Kang ZHAO  Jinian BIAN  Sheqin DONG  Yang SONG  Satoshi GOTO  

IEICE TRANSACTIONS on Fundamentals of Electronics, Communications and Computer Sciences   Vol.E92-A   No.9   pp.2283-2294
Publication Date: 2009/09/01
Online ISSN: 1745-1337
DOI: 10.1587/transfun.E92.A.2283
Print ISSN: 0916-8508
Type of Manuscript: PAPER
Category: VLSI Design Technology and CAD
application partitioning,  CAD algorithm,  MPSoC,  ASIP,  synthesis,  

Full Text: PDF>>
Buy this Article

To achieve an automated implementation for the application-specific heterogeneous multiprocessor systems-on-chip (MPSoC), partitioning and mapping the sequential programs onto multiple parallel processors is one of the most difficult challenges.
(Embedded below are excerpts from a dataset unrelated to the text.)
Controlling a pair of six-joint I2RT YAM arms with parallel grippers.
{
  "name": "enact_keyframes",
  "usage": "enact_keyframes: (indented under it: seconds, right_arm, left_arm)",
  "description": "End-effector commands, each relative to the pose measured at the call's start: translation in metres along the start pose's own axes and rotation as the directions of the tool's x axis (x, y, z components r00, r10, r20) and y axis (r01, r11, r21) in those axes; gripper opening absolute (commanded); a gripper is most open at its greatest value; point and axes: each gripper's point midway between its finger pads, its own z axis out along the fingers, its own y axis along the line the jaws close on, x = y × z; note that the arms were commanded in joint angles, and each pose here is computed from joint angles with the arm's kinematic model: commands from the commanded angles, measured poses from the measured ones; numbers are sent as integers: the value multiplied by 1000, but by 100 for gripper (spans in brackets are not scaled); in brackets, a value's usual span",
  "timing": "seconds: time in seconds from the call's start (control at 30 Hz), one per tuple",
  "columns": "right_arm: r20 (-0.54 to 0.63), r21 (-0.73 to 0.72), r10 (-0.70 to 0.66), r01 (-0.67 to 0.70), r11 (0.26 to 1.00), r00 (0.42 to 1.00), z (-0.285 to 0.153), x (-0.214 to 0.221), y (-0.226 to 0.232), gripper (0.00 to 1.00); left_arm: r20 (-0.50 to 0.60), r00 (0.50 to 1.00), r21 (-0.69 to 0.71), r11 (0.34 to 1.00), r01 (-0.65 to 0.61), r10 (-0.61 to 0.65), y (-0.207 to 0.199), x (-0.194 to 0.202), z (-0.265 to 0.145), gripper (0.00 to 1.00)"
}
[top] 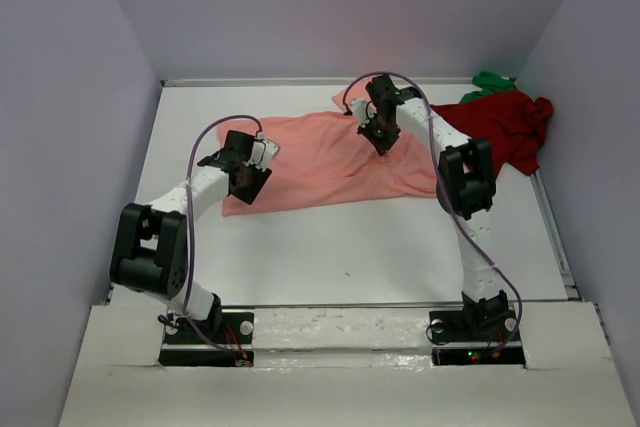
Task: Fold and stack the t-shirts
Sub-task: Fold the tshirt
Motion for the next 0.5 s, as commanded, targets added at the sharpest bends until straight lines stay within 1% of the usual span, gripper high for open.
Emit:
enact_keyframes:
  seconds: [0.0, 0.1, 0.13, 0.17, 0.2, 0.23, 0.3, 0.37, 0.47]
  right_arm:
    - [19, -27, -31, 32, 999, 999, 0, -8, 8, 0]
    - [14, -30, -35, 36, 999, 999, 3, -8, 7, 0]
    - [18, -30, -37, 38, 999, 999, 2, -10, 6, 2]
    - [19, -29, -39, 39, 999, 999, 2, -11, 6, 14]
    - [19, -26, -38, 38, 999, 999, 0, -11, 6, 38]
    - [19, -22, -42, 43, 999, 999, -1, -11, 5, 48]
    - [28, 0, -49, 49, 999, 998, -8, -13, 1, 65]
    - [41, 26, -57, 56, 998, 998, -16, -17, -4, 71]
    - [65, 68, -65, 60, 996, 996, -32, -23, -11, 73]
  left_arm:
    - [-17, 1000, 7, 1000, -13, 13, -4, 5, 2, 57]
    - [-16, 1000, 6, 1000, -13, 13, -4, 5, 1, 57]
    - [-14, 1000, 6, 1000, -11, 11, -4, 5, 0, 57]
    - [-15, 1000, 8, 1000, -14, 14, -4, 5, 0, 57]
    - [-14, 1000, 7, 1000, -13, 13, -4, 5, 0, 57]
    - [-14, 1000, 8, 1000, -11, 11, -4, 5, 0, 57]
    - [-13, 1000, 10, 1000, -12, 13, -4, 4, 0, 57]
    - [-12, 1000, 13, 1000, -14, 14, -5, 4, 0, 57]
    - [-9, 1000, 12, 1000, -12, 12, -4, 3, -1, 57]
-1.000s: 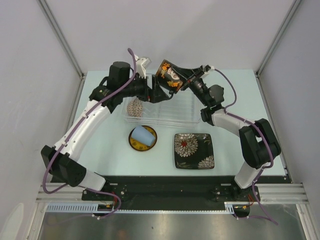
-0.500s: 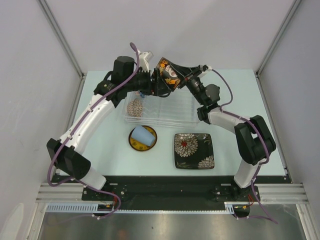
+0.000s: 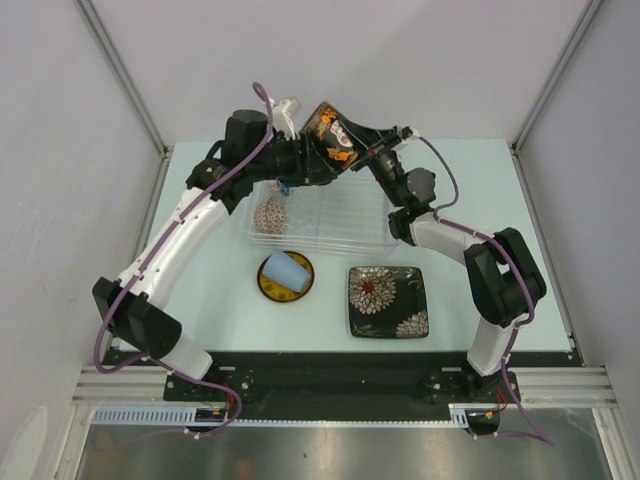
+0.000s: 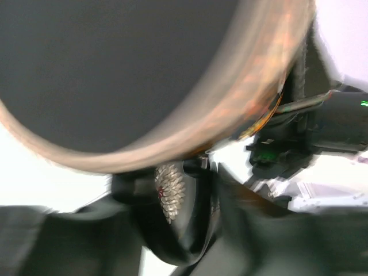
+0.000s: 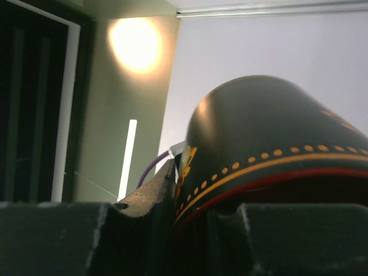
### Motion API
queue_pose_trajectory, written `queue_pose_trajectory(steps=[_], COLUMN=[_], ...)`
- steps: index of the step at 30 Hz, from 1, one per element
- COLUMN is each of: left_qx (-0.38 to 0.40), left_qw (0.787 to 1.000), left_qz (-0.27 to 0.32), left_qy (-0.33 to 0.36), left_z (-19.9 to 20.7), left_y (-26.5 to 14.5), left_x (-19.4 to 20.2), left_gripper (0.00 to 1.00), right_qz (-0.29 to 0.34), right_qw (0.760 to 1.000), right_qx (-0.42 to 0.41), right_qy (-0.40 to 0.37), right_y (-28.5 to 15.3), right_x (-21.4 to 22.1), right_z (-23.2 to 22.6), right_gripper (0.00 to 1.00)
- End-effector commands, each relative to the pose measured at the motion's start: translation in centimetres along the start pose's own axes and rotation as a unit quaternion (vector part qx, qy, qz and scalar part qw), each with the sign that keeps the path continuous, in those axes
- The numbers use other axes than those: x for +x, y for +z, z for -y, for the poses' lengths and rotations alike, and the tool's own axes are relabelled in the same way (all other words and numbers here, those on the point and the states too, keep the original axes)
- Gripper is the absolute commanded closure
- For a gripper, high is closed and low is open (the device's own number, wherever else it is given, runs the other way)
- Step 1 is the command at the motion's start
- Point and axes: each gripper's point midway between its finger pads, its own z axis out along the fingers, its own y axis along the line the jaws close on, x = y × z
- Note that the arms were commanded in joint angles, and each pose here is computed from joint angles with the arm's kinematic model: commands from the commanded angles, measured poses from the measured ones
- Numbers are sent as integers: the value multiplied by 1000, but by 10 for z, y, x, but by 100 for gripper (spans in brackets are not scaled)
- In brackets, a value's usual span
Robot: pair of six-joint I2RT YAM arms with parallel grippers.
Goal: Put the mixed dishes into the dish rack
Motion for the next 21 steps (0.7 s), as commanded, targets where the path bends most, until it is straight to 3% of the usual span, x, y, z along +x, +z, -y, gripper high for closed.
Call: queue_pose_trajectory(steps=[1, 10, 15, 18, 19, 21], left_qx=[111, 142, 159, 167, 164, 156], left_qw=[993, 989, 987, 986, 986, 987], left_qz=[10, 16, 5, 4, 4, 11], left_qy=[42, 28, 23, 23, 23, 26], left_z=[68, 85, 91, 95, 94, 90], left_y=[-4, -4, -8, -11, -11, -12], left_x=[-13, -24, -20, -20, -20, -23], left_gripper=[71, 100, 100, 100, 100, 100], right_qz=[-101, -104, -102, -103, -105, -113], right_qw=[975, 978, 979, 980, 979, 979], right_qx=[-199, -172, -162, -157, -158, -158], right_qy=[11, 55, 68, 70, 68, 64], right_y=[-11, -7, -6, -6, -6, -7], right_x=[75, 85, 83, 83, 83, 86], right_z=[-97, -66, -55, -51, -52, -55], right_gripper=[100, 100, 100, 88, 74, 62])
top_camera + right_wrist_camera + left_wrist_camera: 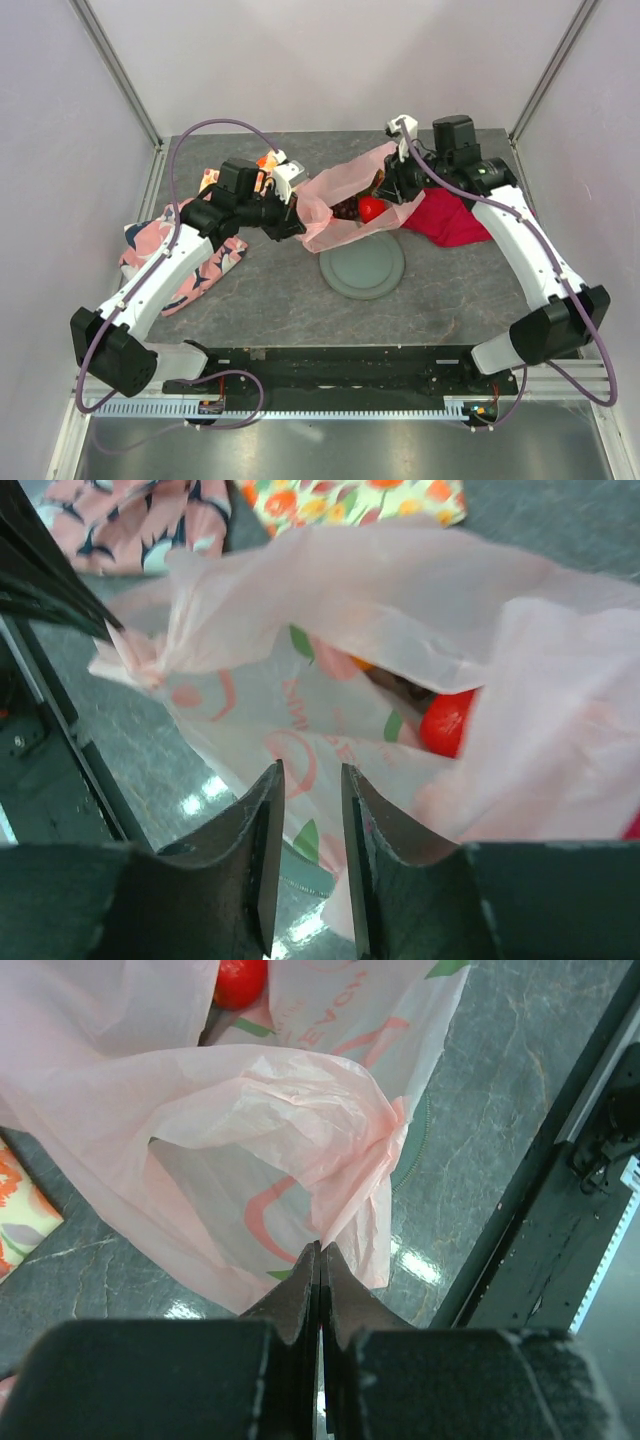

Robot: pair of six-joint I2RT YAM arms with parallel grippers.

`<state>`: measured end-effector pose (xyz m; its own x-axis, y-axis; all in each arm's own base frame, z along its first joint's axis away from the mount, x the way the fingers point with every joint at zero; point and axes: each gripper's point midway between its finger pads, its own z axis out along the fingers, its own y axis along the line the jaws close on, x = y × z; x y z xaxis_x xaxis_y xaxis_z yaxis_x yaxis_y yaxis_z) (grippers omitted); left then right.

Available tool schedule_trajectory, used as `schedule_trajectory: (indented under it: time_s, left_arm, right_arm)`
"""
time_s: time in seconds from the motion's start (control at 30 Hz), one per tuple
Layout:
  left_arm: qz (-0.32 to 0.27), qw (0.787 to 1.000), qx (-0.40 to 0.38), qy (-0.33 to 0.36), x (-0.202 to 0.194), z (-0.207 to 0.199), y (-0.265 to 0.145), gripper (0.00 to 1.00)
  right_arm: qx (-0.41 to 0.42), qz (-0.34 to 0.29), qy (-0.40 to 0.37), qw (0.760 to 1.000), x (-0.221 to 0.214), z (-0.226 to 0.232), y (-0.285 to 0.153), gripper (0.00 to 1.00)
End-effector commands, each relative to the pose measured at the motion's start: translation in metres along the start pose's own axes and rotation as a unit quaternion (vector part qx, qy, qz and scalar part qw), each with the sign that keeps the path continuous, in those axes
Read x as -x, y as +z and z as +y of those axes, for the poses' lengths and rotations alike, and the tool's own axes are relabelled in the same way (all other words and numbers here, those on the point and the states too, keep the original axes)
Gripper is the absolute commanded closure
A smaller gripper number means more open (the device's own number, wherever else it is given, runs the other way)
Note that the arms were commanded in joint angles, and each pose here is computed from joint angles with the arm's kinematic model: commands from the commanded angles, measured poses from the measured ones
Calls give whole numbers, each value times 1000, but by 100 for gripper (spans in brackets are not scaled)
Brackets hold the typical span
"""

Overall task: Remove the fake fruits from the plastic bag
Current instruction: Adjust the plastic bag at the center of the board.

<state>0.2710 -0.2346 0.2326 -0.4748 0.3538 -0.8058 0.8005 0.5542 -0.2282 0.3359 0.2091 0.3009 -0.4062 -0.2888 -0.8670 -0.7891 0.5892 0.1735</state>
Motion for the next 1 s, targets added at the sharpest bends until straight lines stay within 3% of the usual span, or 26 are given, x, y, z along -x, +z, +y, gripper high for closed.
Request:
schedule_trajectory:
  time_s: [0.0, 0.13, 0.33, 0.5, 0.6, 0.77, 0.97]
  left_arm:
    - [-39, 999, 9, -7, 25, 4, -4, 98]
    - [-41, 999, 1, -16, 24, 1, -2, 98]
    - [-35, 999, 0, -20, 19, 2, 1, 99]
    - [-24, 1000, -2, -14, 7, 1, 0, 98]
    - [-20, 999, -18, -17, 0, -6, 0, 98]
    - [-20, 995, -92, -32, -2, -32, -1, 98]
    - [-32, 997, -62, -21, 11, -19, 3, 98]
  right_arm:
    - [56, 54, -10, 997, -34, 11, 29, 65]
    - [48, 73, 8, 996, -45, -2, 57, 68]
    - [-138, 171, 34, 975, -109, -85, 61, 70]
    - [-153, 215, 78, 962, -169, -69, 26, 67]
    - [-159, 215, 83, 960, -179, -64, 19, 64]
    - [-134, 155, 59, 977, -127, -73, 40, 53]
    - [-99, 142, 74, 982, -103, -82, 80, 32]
However, the existing traditional parallelizing techniques cannot solve the MPSoC-related problems effectively, so designers are still required to manually extract the concurrency potentials in the program. To solve this bottleneck, an automated application partition technique is needed. However, completely automatic parallelism is ineffective, so it is promising to explore concurrency for certain practical special structures. To settle those issues, this paper proposes a template-based algorithm to automatically partition a special load-compute-store (LCS) loop structure. Since specific-instruction customization for the application specific instruction-set processors (ASIPs) has interactions with task partitioning, the proposed algorithm integrates the dynamic pipelining and ASIP techniques using an iterative improvement strategy: first, an initial pipelining scheme is generated to obtain the maximum parallelism; second, under the primary partition results specific instructions are customized respectively for each subprogram; third, the program is repartitioned via pipelining under the specific instruction configurations. The proposed method has been implemented in the context of a commercial extensible multiprocessor design flow, using the Xtensa-based XTMP platform from Tensilica Inc. Based on a case study of Fast Fourier Transform (FFT), the experimental results indicate that the partitioned programs by the proposed method demonstrate an average speedup of 10 compared to the original sequential programs which have not been partitioned and run on the uniprocessor system.